Assigned task. Only the lines from the one containing "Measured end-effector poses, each" through the last line of the material should be returned, each exactly as it stands.

□ □ □

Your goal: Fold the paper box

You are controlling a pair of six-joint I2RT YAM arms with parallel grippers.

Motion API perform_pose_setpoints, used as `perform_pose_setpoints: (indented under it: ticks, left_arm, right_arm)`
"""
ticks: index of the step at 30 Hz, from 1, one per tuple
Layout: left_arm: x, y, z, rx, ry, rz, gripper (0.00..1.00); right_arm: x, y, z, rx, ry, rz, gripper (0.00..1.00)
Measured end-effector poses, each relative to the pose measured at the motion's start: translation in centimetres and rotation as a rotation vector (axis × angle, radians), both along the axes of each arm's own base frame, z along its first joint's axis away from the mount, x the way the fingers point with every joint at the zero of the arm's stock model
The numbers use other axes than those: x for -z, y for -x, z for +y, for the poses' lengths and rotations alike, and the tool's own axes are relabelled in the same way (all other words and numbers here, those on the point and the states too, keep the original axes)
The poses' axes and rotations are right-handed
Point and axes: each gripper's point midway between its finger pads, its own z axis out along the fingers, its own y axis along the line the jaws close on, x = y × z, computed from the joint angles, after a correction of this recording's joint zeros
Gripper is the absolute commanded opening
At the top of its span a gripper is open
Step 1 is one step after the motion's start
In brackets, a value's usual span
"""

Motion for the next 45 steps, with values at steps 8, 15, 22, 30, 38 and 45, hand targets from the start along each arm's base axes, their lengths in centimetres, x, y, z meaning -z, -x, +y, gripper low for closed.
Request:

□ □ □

Exercise output.
Measured end-effector poses, each relative to the pose measured at the motion's start: translation in centimetres and rotation as a rotation vector (axis × angle, radians), both along the axes of each arm's own base frame, z along its first joint's axis away from the mount, x the way the fingers point with every joint at the zero of the arm's stock model
The numbers use other axes than those: x for -z, y for -x, z for +y, for the poses' lengths and rotations alike, and the tool's own axes are relabelled in the same way (all other words and numbers here, those on the point and the states too, keep the original axes)
The poses' axes and rotations are right-handed
Point and axes: each gripper's point midway between its finger pads, its own z axis out along the fingers, its own y axis along the line the jaws close on, x = y × z, computed from the joint angles, after a correction of this recording's joint zeros
Gripper is the absolute commanded opening
At the top of its span a gripper is open
Step 1 is one step after the motion's start
In brackets, a value's usual span
"""

Motion for the next 45 steps, with values at steps 8, 15, 22, 30, 38 and 45, hand targets from the start along each arm's base axes, their lengths in centimetres, x, y, z meaning -z, -x, +y, gripper low for closed.
Request:

The exercise is done, with nothing left to add.